Records to process:
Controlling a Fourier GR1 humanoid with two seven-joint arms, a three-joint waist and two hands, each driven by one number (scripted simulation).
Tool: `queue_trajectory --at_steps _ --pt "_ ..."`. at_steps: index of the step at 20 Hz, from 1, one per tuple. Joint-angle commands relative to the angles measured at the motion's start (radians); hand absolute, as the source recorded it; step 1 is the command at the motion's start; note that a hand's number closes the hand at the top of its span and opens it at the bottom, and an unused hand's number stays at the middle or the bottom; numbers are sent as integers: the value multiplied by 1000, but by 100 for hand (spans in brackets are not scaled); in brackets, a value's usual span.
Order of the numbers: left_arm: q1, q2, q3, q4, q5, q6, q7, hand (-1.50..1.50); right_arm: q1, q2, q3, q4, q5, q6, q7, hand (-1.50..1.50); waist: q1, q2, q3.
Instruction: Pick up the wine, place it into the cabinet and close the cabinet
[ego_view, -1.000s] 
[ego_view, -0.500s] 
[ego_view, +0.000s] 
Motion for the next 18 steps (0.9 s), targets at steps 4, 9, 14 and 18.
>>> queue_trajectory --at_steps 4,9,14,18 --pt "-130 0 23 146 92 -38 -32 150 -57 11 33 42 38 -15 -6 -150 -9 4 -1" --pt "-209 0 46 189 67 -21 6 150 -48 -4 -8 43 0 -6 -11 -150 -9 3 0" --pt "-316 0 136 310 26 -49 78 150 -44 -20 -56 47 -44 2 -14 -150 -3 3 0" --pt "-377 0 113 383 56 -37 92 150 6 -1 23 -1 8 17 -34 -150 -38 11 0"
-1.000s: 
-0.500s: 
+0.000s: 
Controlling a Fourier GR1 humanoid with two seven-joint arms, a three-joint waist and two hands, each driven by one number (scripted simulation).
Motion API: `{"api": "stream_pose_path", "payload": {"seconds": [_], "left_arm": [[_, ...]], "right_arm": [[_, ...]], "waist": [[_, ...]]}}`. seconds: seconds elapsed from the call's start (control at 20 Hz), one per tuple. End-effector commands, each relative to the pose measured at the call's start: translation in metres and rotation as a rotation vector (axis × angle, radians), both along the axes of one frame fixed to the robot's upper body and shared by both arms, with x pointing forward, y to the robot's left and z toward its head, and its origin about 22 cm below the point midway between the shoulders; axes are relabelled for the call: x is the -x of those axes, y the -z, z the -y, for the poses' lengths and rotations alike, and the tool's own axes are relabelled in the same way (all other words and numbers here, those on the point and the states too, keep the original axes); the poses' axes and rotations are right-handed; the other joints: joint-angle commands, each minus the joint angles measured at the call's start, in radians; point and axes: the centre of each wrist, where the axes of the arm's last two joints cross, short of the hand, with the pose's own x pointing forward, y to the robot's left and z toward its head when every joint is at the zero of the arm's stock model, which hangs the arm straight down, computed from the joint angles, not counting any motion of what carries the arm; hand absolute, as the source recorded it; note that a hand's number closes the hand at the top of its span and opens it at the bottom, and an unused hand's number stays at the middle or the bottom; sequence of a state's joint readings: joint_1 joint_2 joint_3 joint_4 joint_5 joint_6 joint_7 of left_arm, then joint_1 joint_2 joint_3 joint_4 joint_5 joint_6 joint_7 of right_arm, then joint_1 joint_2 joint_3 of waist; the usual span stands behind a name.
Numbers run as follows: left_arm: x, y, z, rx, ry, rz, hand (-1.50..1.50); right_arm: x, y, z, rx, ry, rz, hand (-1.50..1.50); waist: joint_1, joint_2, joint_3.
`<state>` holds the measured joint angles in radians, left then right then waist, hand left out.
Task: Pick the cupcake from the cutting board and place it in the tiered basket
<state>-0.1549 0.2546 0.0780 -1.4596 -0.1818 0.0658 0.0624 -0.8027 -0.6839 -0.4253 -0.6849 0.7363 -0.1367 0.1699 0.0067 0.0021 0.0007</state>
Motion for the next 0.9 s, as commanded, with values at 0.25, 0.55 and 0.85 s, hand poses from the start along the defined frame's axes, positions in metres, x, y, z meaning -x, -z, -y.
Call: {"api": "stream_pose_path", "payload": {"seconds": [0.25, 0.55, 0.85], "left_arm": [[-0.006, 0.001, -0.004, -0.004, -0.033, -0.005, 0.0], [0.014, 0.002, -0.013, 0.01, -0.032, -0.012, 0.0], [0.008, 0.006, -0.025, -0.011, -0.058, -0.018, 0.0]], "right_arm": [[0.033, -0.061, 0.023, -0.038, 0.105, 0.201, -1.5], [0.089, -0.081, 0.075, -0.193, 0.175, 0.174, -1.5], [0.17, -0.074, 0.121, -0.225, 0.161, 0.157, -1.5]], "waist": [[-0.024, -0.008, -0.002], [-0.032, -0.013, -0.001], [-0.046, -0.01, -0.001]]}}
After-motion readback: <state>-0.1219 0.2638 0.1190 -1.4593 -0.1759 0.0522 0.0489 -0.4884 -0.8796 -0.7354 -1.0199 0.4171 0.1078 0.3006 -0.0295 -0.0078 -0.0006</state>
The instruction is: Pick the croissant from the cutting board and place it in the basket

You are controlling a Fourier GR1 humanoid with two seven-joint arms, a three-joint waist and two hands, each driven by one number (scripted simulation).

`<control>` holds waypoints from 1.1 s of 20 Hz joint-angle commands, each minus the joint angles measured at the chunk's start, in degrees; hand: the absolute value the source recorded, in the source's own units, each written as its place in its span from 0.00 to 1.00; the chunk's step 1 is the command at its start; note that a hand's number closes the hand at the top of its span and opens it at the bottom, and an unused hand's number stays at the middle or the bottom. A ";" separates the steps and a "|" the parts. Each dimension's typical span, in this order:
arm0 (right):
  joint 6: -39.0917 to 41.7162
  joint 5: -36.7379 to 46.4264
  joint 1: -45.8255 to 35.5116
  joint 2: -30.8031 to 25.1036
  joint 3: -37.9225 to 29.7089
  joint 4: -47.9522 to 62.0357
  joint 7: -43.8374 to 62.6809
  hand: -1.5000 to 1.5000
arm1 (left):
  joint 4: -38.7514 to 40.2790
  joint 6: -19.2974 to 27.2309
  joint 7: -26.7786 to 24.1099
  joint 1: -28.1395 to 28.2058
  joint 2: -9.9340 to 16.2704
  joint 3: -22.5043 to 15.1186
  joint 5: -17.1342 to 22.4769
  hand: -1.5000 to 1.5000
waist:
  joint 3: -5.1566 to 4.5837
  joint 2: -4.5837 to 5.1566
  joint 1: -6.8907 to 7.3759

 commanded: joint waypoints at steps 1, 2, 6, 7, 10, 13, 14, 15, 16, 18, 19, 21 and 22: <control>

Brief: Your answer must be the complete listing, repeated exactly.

Solution for this exercise:
Controlling a Fourier GR1 humanoid with two seven-joint arms, a three-joint waist and two hands, each driven by one number (scripted simulation).
Tool: `queue_trajectory --at_steps _ --pt "_ ..."`. at_steps: index of the step at 20 Hz, from 1, one per tuple. Joint-angle commands relative to the angles measured at the motion's start (radians); hand absolute, as the source recorded it; step 1 is the command at the motion's start; note that a hand's number closes the hand at the top of its span and opens it at the bottom, and an unused hand's number stays at the middle or the bottom; numbers are sent as integers: the value multiplied by 1000, but by 100 for hand (spans in brackets are not scaled); in brackets, a value's usual span.
Order of the numbers: left_arm: q1, q2, q3, q4, q5, q6, q7, hand (-1.50..1.50); right_arm: q1, q2, q3, q4, q5, q6, q7, hand (-1.50..1.50); waist: q1, q2, q3.
Instruction: Pick up the wine, place it into the cabinet and close the cabinet
[ego_view, -1.000s] 
[ego_view, -0.500s] 
[ego_view, +0.000s] 
Motion for the next 18 steps (0.9 s), targets at steps 4, 9, 14 and 18.
>>> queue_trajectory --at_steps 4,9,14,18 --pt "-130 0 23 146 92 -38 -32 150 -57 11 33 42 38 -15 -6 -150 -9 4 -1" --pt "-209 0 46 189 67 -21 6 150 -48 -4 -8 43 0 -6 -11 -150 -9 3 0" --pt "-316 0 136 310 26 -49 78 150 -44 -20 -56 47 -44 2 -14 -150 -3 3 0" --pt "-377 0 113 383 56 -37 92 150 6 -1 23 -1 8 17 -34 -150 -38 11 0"
-1.000s: 
-0.500s: 
+0.000s: 
Controlling a Fourier GR1 humanoid with two seven-joint arms, a three-joint waist and two hands, each driven by one number (scripted simulation).
Motion API: `{"api": "stream_pose_path", "payload": {"seconds": [_], "left_arm": [[_, ...]], "right_arm": [[_, ...]], "waist": [[_, ...]]}}`. seconds: seconds elapsed from the call's start (control at 20 Hz), one per tuple. End-effector commands, each relative to the pose measured at the call's start: translation in metres and rotation as a rotation vector (axis × angle, radians), both along the axes of one frame fixed to the robot's upper body and shared by both arms, with x pointing forward, y to the robot's left and z toward its head, and its origin about 22 cm below the point midway between the shoulders; axes are relabelled for the call: x is the -x of those axes, y the -z, z the -y, for the poses' lengths and rotations alike, and the tool's own axes are relabelled in the same way (all other words and numbers here, those on the point and the states too, keep the original axes); the poses' axes and rotations are right-handed; the other joints: joint-angle commands, each minus the joint angles measured at the call's start, in radians; point and axes: the centre of each wrist, where the axes of the arm's last two joints cross, short of the hand, with the pose's own x pointing forward, y to the robot's left and z toward its head when every joint is at the zero of the arm's stock model, which hangs the arm straight down, computed from the joint angles, not counting any motion of what carries the arm; hand absolute, as the source recorded it; note that a hand's number closes the hand at the top of its span and opens it at the bottom, and an unused hand's number stays at the middle or the bottom; sequence of a state's joint readings: joint_1 joint_2 joint_3 joint_4 joint_5 joint_6 joint_7 of left_arm, then joint_1 joint_2 joint_3 joint_4 joint_5 joint_6 joint_7 of right_arm, then joint_1 joint_2 joint_3 of waist; the usual span stands behind a name.
Numbers run as follows: left_arm: x, y, z, rx, ry, rz, hand (-1.50..1.50); right_arm: x, y, z, rx, ry, rz, hand (-1.50..1.50); waist: joint_1, joint_2, joint_3.
`<state>` holds the measured joint angles in radians, left then right then waist, hand left out.
Task: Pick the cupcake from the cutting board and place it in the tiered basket
<state>-0.1549 0.2546 0.0780 -1.4596 -0.1818 0.0658 0.0624 -0.8027 -0.6839 -0.4253 -0.6849 0.7363 -0.1367 0.1699 0.0067 0.0021 0.0007</state>
Motion for the next 0.9 s, as commanded, with values at 0.25, 0.55 and 0.85 s, hand poses from the start along the defined frame's axes, positions in metres, x, y, z meaning -x, -z, -y.
Call: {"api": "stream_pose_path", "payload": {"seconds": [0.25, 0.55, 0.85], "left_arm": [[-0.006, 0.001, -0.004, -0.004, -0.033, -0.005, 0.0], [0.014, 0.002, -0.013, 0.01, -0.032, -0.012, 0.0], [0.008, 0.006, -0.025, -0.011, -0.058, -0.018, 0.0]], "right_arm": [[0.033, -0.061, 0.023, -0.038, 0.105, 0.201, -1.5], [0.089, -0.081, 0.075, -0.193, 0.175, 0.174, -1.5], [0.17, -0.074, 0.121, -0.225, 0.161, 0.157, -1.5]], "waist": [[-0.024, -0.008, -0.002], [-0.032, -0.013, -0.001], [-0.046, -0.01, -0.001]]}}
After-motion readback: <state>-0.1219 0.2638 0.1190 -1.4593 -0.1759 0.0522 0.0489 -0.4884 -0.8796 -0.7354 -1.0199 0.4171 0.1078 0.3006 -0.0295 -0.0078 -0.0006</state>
The instruction is: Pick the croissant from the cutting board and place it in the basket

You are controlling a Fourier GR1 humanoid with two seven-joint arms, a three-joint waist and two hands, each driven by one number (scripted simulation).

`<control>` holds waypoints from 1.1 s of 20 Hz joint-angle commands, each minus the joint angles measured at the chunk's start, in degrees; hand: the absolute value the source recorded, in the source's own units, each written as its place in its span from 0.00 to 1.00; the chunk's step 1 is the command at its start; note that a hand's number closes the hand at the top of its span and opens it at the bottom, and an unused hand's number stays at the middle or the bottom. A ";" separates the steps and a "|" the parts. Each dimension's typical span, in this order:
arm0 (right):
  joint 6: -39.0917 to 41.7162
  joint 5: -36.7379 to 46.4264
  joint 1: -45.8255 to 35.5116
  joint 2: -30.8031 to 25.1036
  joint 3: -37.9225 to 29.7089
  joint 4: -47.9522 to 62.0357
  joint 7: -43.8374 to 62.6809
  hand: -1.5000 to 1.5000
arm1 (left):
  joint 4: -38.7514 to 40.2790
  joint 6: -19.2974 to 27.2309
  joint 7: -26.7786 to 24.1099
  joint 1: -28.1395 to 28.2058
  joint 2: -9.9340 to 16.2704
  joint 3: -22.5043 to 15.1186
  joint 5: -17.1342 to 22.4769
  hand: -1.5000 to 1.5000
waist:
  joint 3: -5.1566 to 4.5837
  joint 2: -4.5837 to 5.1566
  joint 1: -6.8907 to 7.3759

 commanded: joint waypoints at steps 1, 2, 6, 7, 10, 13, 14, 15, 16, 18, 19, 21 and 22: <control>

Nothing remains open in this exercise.